Houthis do Iêmen Interrompem Contenção e Miram Israel, Desencadeando Temores de Bloqueio Marítimo Global

Os rebeldes Houthis do Iêmen, aliados do Irã, romperam sua aparente contenção e dispararam mísseis contra Israel no sábado (29), marcando sua primeira ofensiva desde o início do conflito. Essa ação levanta sérias preocupações sobre uma possível expansão da ofensiva iemenita para novas rotas estratégicas do comércio global.

A entrada dos Houthis na disputa acende o alerta de que a milícia xiita possa voltar a direcionar seu poder de fogo para o Mar Vermelho e o Golfo de Aden. Conforme declarado pelo porta-voz da milícia, Yahya Saree, na sexta-feira, “Nossos dedos estão no gatilho”, sinalizando uma intenção clara de ação.

A expectativa é que os Houthis iniciem uma nova campanha para interromper o tráfego mercante no Estreito de Bab el-Mandeb, um ponto nevrálgico no extremo sul da Península Arábica. Essa rota é crucial para o envio de milhões de barris de petróleo por dia pela Arábia Saudita, especialmente após o fechamento do Estreito de Ormuz.

Impacto no Comércio Global e na Economia Mundial

Uma tentativa de dificultar o fluxo no Estreito de Bab el-Mandeb, somada ao bloqueio já em curso em Ormuz, afetaria diretamente dois dos mais importantes corredores marítimos do mundo. O Mar Vermelho, por onde passa cerca de 12% do comércio mundial em direção ao Canal de Suez, é vital para o transporte de petróleo, gás natural, grãos e eletrônicos.

A missão naval Aspides, liderada pela União Europeia, identifica um risco iminente de que a milícia Houthi ataque navios internacionais no Mar Vermelho e no Golfo de Aden. A entidade já recomendou cautela às empresas de navegação, com especial atenção àquelas ligadas a Israel ou aos Estados Unidos, devido à capacidade militar dos Houthis, descrita como “intacta e substancial”.

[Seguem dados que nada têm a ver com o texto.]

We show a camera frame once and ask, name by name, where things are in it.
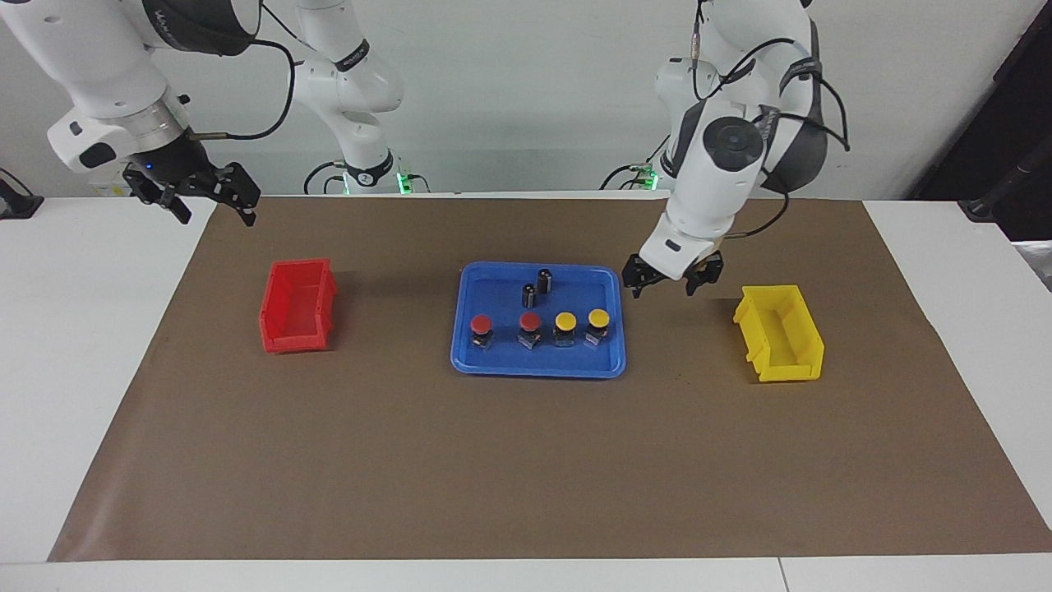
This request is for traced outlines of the blue plastic tray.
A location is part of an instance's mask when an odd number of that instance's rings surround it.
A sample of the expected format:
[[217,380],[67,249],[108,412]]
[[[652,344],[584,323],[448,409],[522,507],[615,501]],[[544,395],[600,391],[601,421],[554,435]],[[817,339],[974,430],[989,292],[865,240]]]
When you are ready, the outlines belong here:
[[[537,295],[537,307],[523,308],[524,284],[537,285],[538,270],[552,273],[549,294]],[[605,308],[611,317],[610,332],[598,346],[585,338],[588,315]],[[542,338],[533,351],[518,342],[519,317],[534,311],[542,319]],[[553,323],[560,312],[576,317],[572,346],[555,346]],[[469,322],[478,314],[492,319],[488,349],[471,344]],[[459,278],[457,313],[450,349],[452,367],[473,375],[612,379],[627,366],[626,336],[621,315],[621,284],[616,272],[604,266],[552,265],[476,261]]]

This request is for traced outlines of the white box yellow label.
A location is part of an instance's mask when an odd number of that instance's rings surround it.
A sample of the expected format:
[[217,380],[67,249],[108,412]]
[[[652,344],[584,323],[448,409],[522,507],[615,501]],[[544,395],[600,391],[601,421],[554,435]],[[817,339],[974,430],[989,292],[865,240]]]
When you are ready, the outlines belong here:
[[132,197],[132,188],[122,173],[123,169],[90,173],[89,185],[99,197]]

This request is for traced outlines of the yellow plastic bin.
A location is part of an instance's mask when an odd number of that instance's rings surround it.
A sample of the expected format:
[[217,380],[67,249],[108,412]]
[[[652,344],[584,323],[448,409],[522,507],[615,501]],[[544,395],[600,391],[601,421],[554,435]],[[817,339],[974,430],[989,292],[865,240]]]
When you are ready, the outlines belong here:
[[733,322],[744,338],[746,360],[760,382],[820,379],[825,344],[800,286],[743,286]]

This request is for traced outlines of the red plastic bin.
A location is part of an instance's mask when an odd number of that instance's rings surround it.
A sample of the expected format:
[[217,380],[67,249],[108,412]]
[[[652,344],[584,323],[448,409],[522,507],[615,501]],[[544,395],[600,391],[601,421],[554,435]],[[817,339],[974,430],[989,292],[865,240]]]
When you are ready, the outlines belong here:
[[337,293],[328,258],[271,263],[258,318],[264,352],[326,351]]

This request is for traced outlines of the brown paper table mat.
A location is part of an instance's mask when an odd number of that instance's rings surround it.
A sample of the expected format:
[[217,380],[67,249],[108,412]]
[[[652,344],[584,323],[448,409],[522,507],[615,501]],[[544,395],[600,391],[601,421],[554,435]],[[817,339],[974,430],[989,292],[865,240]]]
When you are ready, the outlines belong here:
[[[477,260],[621,267],[649,200],[266,198],[215,212],[52,562],[1029,553],[1052,529],[864,206],[800,200],[719,284],[626,300],[613,380],[466,376]],[[328,258],[326,351],[264,352],[271,263]],[[762,383],[733,315],[795,284],[825,344]]]

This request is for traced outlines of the grey crinkled sheet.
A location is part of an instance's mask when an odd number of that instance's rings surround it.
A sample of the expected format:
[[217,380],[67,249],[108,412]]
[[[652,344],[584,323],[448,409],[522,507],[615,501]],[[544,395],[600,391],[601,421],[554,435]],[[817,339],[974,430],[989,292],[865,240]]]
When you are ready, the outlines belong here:
[[1012,246],[1052,293],[1052,240],[1013,241]]

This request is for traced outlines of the black equipment stand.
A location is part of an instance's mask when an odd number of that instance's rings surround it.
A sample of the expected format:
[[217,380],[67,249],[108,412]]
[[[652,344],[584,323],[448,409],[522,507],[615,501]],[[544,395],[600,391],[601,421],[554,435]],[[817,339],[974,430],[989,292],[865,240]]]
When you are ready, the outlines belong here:
[[1012,241],[1052,241],[1052,0],[993,81],[907,198],[957,205]]

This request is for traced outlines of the black clamp mount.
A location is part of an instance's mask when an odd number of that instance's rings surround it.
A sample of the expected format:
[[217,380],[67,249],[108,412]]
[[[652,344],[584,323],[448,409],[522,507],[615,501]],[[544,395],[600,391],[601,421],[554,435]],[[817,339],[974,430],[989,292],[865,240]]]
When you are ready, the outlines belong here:
[[31,219],[45,202],[15,173],[0,166],[0,220]]

O Eixo da Resistência e a Mudança de Estratégia Houthi

Os Houthis integram o chamado “Eixo da Resistência” do Irã, que abrange grupos militantes no Líbano, Iraque e nos territórios palestinos. Embora controlando a capital iemenita, Sanaa, e grande parte do norte do país, e em meio a uma guerra civil desde 2014, o grupo havia mantido uma postura de inatividade desde os ataques dos EUA e Israel ao Irã em 28 de fevereiro.

Analistas apontam que tensões internas, pressão sobre a liderança e o receio de retaliações podem ter contribuído para essa hesitação inicial. Contudo, a recente mudança de rota dos Houthis pode gerar um novo cenário de pressões globais, alterando significativamente o panorama geopolítico e econômico.

Ameaça ao Estreito de Bab el-Mandeb e seus Efeitos

Segundo Nabeel Khoury, ex-vice-chefe de missão da embaixada dos EUA no Iêmen, a simples ação de atingir alguns navios que passem pelo estreito seria suficiente para paralisar todo o transporte comercial pelo Mar Vermelho. Essa ofensiva ampliaria os impactos na indústria marítima e na economia global, como já demonstrado anteriormente.

Entre novembro de 2023 e janeiro de 2025, a milícia já provou sua capacidade de causar disrupção ao atacar mais de 100 navios mercantes com mísseis e drones, afundar duas embarcações e causar a morte de quatro marinheiros durante o conflito entre Israel e Gaza. Os mísseis contra Israel, neste contexto, funcionam como um aviso de uma possível participação mais ativa.

Preços do Petróleo e Fluxo de Gás Natural em Risco

O Estreito de Bab el-Mandeb, com seus 32 quilômetros de largura, é um dos pontos mais movimentados do comércio global de petróleo. Ataques Houthi a embarcações não apenas elevam os preços do petróleo, mas também afetam um quarto do comércio mundial de contêineres que utilizam a rota em direção ao Canal de Suez.

Interromper o trânsito por Bab el-Mandeb força desvios pelo Cabo da Boa Esperança, como ocorreu em anos anteriores, aumentando significativamente os custos de frete globais. O Mar Vermelho é também um corredor crítico para o gás natural da Europa, que já enfrenta pressões na oferta. Navios-tanque de gás natural liquefeito passam rotineiramente por essa via. Em ofensivas anteriores, os EUA e Israel responderam com campanhas aéreas contra áreas controladas pelos Houthis no Iêmen, resultando em um cessar-fogo em outubro de 2025 que interrompeu os ataques no Mar Vermelho.